The Treasury Department is "moving rapidly" to implement a plan to buy up toxic assets from banks and financial institutions, but financial markets continue to be "severely strained" and the plan is not intended to save every bank.

Treasury Secretary Henry Paulson said he’s appointed an interim assistant secretary to begin managing and implementing the Emergency Economic Stabilization Act, which authorizes the government to borrow up to $700 billion to buy troubled assets, purchase or insure mortgages, and inject capital directly into financial institutions.

Paulson said he is working with President Bush to identify a leader to oversee the program, whom he hopes will be confirmed by the Senate as soon as possible after lawmakers return from recess in November.

The Treasury secretary said the housing correction "is the root cause of the current financial market turmoil" and that mortgage credit must stay available in order to "more quickly turn the corner on the housing correction."

In an address Wednesday, Paulson said the Federal Housing Finance Agency, which placed Fannie Mae and Freddie Mac under conservatorship on Sept. 7, will supervise growth in the companies’ mortgage portfolios. The FHFA today announced that it won’t hold Fannie and Freddie to capital requirements that might have restricted such growth (see story).

Paulson noted Treasury also has a program to purchase mortgage-backed securities issued by Fannie and Freddie directly.
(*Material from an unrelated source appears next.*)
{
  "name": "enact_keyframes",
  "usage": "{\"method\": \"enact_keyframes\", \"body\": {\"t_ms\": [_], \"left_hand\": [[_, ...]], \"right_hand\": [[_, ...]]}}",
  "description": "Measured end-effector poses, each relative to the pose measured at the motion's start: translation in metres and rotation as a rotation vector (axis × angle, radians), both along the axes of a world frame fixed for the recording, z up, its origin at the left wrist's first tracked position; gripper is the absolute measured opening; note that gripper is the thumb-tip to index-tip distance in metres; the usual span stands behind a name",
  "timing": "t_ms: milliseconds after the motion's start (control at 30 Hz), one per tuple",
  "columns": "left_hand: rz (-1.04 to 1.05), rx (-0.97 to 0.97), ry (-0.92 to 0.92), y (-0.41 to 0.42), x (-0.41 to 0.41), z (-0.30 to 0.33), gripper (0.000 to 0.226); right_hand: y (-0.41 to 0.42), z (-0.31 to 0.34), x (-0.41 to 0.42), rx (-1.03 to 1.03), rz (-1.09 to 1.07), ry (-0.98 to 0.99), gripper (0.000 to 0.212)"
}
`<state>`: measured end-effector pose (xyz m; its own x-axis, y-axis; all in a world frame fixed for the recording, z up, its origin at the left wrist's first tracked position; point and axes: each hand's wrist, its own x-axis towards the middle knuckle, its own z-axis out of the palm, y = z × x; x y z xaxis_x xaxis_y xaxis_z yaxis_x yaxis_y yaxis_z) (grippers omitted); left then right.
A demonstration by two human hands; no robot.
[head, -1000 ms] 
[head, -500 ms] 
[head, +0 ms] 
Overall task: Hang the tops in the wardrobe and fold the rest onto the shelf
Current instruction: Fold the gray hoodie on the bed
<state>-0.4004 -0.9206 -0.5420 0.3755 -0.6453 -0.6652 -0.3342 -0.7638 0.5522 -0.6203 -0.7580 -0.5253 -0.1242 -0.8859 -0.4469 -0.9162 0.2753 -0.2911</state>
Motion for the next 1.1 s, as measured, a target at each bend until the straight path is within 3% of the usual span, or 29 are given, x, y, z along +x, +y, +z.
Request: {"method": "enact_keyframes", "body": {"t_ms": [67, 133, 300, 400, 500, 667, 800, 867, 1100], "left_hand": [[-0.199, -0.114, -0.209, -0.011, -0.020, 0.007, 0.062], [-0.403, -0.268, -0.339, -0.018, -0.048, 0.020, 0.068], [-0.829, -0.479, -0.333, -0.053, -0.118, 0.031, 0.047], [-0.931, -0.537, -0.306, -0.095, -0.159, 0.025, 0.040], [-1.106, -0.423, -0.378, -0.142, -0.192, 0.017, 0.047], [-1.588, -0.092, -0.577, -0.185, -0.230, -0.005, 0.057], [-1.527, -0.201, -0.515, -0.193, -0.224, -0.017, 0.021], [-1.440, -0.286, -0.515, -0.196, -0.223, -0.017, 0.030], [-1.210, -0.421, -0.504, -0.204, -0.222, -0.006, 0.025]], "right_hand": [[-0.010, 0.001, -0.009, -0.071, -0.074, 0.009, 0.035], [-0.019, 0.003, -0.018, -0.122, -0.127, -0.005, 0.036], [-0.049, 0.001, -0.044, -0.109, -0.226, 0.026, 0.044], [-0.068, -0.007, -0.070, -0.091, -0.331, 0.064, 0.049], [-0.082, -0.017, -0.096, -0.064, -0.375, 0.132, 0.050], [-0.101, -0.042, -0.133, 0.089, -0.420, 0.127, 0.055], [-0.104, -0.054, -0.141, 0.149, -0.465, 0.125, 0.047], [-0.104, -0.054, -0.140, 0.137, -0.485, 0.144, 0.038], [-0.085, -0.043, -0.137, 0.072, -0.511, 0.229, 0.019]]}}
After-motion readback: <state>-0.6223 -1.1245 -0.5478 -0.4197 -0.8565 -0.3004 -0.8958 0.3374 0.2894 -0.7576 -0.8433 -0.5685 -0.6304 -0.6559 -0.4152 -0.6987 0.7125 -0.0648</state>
Stabilizing Fannie and Freddie to support mortgage availability has been "constructive," he said.

The interest rate on a 30-year fixed-rate mortgage has come down from its peak of 6.6 percent earlier this year to as low as 5.9 percent this week, Paulson said — a decrease that helps American households reduce monthly mortgage payments and increases the potential for more homeowners to refinance mortgages at lower rates.

"As Treasury and the GSEs increase their purchases, mortgage affordability should improve for Americans," Paulson said. "If we were not actively engaged at the GSEs, we would have expected that rate to increase and further slow the progress of the housing correction."